Mouais. Il y a aussi des gens qui ne veulent plus utiliser le mot "communisme" parce qu'ils disent qu'on entend tout de suite goulag, Pol Pot, Corée du Nord... Par ailleurs moi quand je vivais en France (il y a de ça deux-trois ans, pas plus) quand on disait "communautarisme" c'est plutôt au CRIF et aux différentes organisations qui déclaraient représenter la communauté juive, en servant en réalité une soupe sioniste et violemment pro-israëlienne, que ça me faisait d'abord penser.

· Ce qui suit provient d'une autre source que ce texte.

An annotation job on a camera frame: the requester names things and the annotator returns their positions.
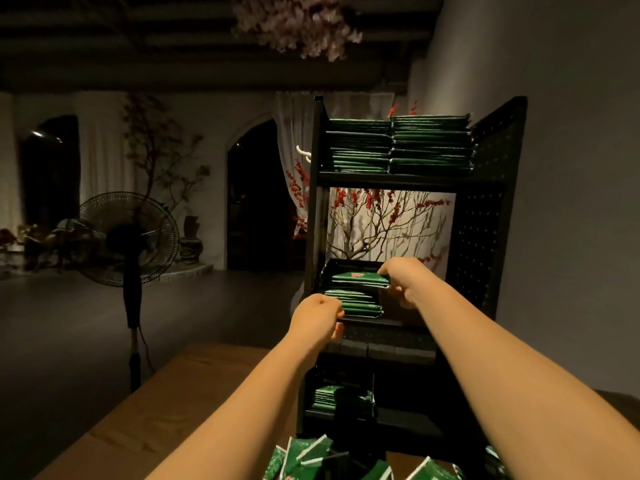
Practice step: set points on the person's right hand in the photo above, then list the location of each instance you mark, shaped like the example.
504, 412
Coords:
410, 280

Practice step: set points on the white curtain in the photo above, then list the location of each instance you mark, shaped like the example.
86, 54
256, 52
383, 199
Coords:
295, 125
105, 145

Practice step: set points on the dark vase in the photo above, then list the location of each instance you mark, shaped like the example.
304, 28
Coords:
191, 245

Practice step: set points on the pile of green packets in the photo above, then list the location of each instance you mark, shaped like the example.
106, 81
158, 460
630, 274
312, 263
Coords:
300, 460

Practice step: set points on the bare branched tree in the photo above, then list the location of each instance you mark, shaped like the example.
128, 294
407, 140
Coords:
160, 145

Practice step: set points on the pink hanging flower decoration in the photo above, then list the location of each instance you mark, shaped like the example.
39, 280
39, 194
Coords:
300, 25

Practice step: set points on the person's left hand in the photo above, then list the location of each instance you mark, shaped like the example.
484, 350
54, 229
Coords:
318, 323

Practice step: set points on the black standing fan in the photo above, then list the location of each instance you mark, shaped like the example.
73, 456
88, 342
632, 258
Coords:
125, 240

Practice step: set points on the black metal shelf rack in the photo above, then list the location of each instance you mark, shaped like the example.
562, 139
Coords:
495, 195

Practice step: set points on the red berry branches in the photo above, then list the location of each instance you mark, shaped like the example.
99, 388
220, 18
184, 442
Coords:
380, 220

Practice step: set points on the white hook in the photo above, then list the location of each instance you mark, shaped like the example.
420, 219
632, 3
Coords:
304, 154

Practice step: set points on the person's left forearm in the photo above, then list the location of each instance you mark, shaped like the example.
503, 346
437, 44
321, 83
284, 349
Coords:
240, 415

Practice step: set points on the person's right forearm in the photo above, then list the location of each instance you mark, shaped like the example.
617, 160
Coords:
530, 385

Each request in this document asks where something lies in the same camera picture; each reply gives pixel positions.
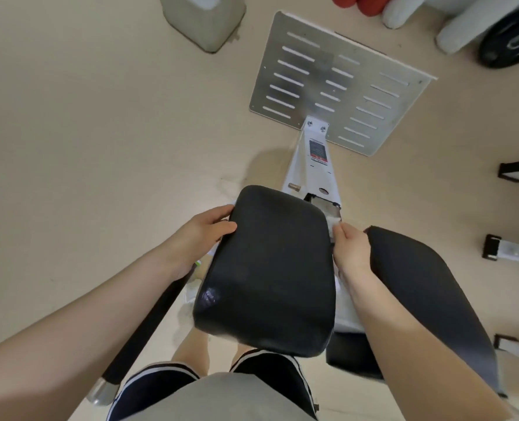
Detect person's left hand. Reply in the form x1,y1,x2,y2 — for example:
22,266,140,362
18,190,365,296
162,205,238,281

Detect person's right hand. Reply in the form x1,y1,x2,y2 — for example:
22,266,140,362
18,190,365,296
331,223,374,282

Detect black textured cushion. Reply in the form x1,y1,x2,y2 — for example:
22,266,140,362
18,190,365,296
192,184,337,358

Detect black cushion with small dents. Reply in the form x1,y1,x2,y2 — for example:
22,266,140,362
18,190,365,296
325,225,499,382

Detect white machine frame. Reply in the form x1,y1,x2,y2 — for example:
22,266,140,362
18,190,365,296
86,11,508,406

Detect black grip bar silver cap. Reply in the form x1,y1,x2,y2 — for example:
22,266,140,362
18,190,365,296
86,263,199,406

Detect perforated metal footplate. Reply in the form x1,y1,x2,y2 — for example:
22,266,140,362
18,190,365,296
248,11,438,157

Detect person's right forearm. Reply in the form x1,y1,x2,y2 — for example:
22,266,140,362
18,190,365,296
342,267,513,421

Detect person's left forearm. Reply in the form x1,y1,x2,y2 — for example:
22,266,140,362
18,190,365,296
0,254,199,408

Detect person's left leg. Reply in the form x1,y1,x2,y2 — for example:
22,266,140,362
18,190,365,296
171,330,210,378

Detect person's black striped shorts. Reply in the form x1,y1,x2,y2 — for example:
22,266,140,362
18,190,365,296
108,348,320,421

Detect person's grey white shirt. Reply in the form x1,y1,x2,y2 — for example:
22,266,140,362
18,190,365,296
127,372,317,421

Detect black weight plate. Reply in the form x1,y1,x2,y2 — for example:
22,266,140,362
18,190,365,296
478,15,519,70

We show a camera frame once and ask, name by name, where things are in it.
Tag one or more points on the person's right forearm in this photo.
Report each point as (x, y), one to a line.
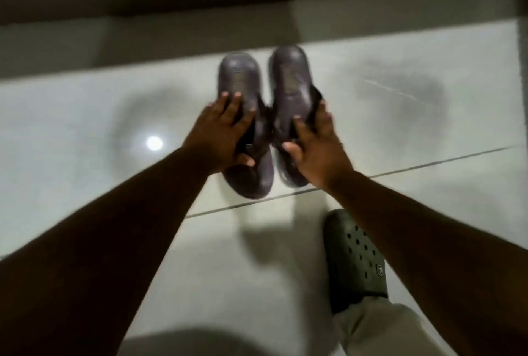
(433, 244)

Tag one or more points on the person's left hand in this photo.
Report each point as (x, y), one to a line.
(214, 141)

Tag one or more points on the dark green right clog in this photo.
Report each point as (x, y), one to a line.
(350, 269)

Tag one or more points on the beige right trouser leg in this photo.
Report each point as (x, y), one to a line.
(379, 331)

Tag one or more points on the person's left forearm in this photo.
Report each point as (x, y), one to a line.
(103, 252)

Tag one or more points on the person's right hand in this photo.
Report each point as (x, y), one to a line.
(324, 158)

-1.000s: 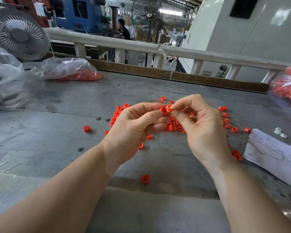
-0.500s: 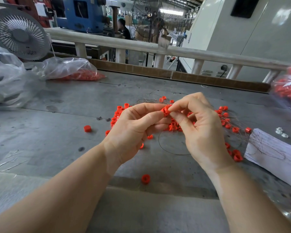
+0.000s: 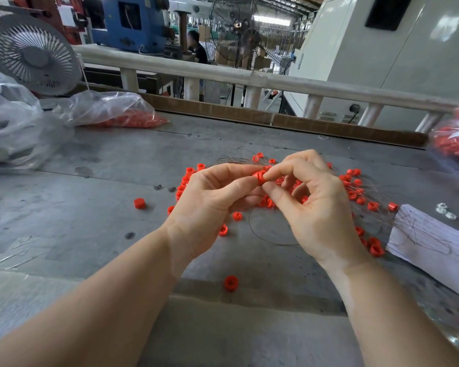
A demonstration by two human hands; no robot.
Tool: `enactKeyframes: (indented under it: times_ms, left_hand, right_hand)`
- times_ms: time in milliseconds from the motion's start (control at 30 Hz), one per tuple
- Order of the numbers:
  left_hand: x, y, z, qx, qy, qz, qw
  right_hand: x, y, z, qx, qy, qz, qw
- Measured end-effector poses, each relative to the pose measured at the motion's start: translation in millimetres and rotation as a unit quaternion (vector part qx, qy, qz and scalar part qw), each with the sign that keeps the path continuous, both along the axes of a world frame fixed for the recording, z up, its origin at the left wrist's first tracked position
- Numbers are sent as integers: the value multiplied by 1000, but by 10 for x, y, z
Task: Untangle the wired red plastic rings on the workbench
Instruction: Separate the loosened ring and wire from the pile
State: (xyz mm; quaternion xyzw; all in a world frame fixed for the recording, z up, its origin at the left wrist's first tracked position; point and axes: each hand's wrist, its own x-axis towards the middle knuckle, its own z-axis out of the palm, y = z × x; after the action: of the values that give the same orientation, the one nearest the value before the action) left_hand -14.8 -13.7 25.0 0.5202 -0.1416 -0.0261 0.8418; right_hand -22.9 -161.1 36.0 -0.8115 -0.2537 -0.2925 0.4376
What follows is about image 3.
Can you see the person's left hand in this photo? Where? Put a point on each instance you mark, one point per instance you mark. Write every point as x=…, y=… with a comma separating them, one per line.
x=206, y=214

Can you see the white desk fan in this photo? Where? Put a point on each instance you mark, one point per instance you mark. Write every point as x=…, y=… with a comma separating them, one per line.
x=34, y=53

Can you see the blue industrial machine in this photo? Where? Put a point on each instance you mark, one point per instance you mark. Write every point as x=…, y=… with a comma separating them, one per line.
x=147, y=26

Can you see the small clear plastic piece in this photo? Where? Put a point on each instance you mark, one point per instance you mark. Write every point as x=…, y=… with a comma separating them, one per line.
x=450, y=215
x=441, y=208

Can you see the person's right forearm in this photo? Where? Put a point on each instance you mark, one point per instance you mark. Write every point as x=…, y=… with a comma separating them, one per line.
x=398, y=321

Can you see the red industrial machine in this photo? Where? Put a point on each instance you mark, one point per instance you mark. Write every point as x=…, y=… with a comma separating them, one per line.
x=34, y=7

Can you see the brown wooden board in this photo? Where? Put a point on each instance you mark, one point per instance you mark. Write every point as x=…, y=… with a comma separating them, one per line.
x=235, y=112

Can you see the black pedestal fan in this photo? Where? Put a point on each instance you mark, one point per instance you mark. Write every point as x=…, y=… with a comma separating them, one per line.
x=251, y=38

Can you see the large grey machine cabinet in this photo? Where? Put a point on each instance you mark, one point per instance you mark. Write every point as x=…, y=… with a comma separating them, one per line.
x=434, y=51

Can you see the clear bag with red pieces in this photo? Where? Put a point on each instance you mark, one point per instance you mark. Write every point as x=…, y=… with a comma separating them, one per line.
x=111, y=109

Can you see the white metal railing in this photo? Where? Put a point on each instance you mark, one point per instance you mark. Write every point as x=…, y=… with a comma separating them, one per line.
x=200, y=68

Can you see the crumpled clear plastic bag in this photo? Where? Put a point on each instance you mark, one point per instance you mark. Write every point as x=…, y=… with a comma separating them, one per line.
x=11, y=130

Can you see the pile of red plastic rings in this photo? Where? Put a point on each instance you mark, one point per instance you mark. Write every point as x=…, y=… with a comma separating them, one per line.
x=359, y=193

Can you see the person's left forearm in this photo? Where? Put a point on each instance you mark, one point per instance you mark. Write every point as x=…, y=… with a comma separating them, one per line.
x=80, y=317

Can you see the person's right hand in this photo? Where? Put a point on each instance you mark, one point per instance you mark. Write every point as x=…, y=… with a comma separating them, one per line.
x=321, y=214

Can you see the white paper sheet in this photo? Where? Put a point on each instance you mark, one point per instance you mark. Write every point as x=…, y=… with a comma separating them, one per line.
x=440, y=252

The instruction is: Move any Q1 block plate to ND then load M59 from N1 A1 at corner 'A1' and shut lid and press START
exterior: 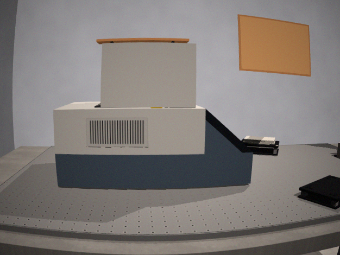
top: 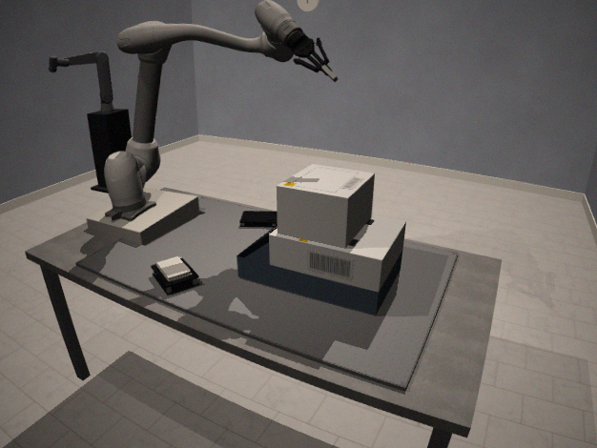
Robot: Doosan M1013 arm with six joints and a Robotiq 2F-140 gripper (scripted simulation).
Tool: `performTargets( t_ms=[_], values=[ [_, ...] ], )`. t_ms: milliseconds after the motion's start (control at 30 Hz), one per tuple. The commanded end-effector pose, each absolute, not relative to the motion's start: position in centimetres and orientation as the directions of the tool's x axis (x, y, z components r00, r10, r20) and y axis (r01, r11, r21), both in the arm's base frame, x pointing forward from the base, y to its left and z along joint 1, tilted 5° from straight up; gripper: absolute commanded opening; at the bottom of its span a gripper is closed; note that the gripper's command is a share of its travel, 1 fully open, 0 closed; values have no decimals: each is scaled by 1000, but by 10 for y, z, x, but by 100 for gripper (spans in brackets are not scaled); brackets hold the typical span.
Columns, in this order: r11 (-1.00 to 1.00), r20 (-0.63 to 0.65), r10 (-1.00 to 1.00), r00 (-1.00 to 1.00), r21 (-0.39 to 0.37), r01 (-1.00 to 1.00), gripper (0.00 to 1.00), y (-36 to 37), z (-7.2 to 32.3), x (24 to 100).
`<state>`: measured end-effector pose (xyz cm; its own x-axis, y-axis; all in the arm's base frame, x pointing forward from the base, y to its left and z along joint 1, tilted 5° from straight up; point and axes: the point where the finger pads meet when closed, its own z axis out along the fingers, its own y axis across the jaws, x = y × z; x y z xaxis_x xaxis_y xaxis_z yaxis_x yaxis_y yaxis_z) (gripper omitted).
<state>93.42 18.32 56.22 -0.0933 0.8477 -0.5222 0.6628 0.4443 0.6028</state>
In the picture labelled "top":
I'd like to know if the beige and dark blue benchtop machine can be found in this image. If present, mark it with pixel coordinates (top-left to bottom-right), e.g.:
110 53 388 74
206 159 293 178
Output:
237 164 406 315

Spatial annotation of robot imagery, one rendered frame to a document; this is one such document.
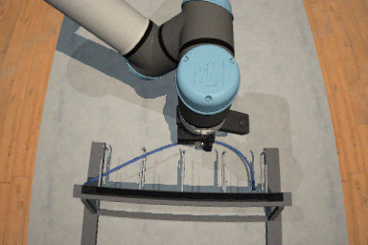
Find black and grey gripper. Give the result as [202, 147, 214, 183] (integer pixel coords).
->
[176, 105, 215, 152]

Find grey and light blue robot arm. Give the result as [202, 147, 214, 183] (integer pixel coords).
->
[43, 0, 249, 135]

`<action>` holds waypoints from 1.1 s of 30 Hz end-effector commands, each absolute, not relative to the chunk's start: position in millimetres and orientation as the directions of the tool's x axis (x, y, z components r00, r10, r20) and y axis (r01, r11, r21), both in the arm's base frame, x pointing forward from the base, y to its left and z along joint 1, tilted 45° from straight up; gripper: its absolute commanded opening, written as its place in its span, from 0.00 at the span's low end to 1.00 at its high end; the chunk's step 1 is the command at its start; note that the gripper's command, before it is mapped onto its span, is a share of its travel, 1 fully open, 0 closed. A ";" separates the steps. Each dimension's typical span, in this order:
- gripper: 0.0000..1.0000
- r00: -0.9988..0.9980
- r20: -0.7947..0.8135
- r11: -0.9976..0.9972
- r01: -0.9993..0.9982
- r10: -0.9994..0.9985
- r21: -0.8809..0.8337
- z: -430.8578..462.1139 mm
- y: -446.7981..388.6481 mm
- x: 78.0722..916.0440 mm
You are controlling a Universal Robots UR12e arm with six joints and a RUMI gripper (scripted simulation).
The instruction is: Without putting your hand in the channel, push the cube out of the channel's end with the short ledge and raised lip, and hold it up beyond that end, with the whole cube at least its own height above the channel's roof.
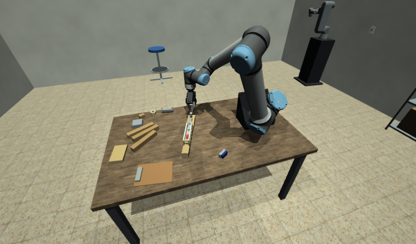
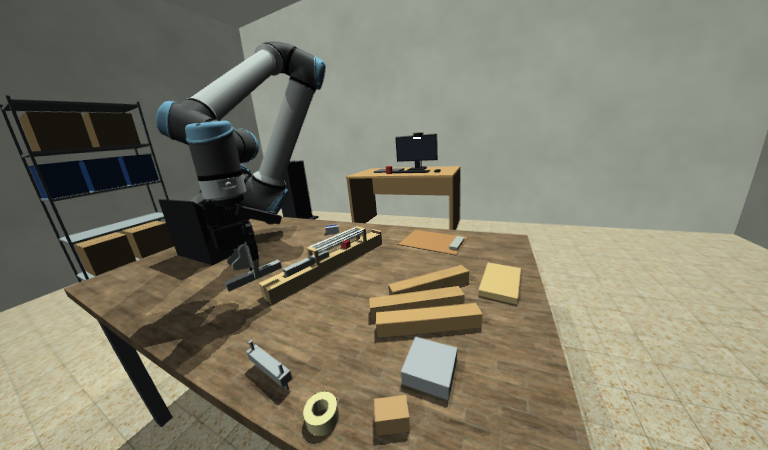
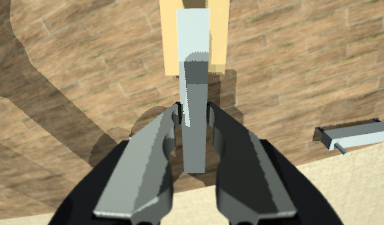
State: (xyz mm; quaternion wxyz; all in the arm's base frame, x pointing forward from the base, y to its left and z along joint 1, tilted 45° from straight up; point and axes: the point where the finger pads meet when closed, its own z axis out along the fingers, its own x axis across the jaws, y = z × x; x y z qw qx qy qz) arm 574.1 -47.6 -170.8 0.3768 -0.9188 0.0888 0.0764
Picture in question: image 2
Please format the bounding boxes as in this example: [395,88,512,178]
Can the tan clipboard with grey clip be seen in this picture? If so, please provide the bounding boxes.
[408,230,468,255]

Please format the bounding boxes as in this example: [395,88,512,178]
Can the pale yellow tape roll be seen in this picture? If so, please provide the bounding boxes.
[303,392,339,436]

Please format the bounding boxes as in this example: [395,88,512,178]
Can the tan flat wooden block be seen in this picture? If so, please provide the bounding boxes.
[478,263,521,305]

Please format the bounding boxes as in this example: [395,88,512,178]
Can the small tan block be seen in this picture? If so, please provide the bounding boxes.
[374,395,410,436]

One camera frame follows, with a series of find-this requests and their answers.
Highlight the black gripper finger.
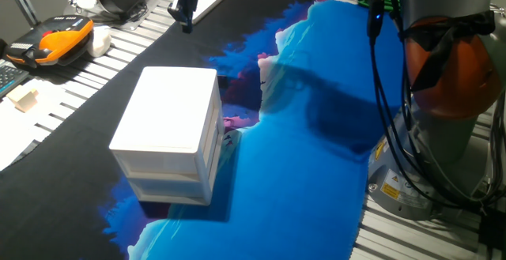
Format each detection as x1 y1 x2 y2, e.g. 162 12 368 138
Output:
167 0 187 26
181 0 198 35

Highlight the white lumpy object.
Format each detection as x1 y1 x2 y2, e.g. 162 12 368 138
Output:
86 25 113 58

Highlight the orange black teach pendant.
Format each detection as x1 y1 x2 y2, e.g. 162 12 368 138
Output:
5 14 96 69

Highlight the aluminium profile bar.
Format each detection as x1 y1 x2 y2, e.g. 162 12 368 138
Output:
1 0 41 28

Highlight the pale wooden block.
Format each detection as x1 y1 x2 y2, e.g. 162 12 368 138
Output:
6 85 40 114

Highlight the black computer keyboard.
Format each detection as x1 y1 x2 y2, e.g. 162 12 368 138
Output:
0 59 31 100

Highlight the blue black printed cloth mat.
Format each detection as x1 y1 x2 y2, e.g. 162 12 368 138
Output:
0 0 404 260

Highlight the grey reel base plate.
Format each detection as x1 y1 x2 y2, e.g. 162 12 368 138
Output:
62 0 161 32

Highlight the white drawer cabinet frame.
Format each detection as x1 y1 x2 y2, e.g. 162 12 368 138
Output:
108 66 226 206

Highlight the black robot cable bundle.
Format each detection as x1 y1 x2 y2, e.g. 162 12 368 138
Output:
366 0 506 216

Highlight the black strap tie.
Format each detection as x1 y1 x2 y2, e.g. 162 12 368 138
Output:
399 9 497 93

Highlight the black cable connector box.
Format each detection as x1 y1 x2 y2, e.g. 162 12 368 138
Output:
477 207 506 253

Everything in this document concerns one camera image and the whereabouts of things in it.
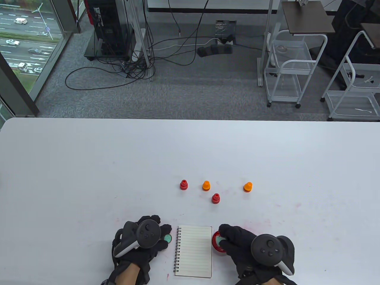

Les premiers communautaristes musulmans que j'ai rencontré (c'était les "Etudiants Musulmans de France"), je me suis dit "voila-t-il pas qu'ils font comme les sionistes !" Mais plutôt que de réagir de façon irrationnelle en disant "ceux qui dénoncent le communautarisme sont craignos donc moi je fais gaffe", je pense qu'il faut comprendre les origines du communautarisme (une tendance somme toute naturelle de ceux qui se sentent opprimés à se serrer les coudes), l'utilisation qui en est faite par des démagogues et en particulier des religieux, et enfin l'utilisation qui en est faite par l'Etat, du type "diviser pour régner". Quoi qu'il en soit, un obstacle de plus à la conscience de classe, une barrière de plus à l'union des travailleurs.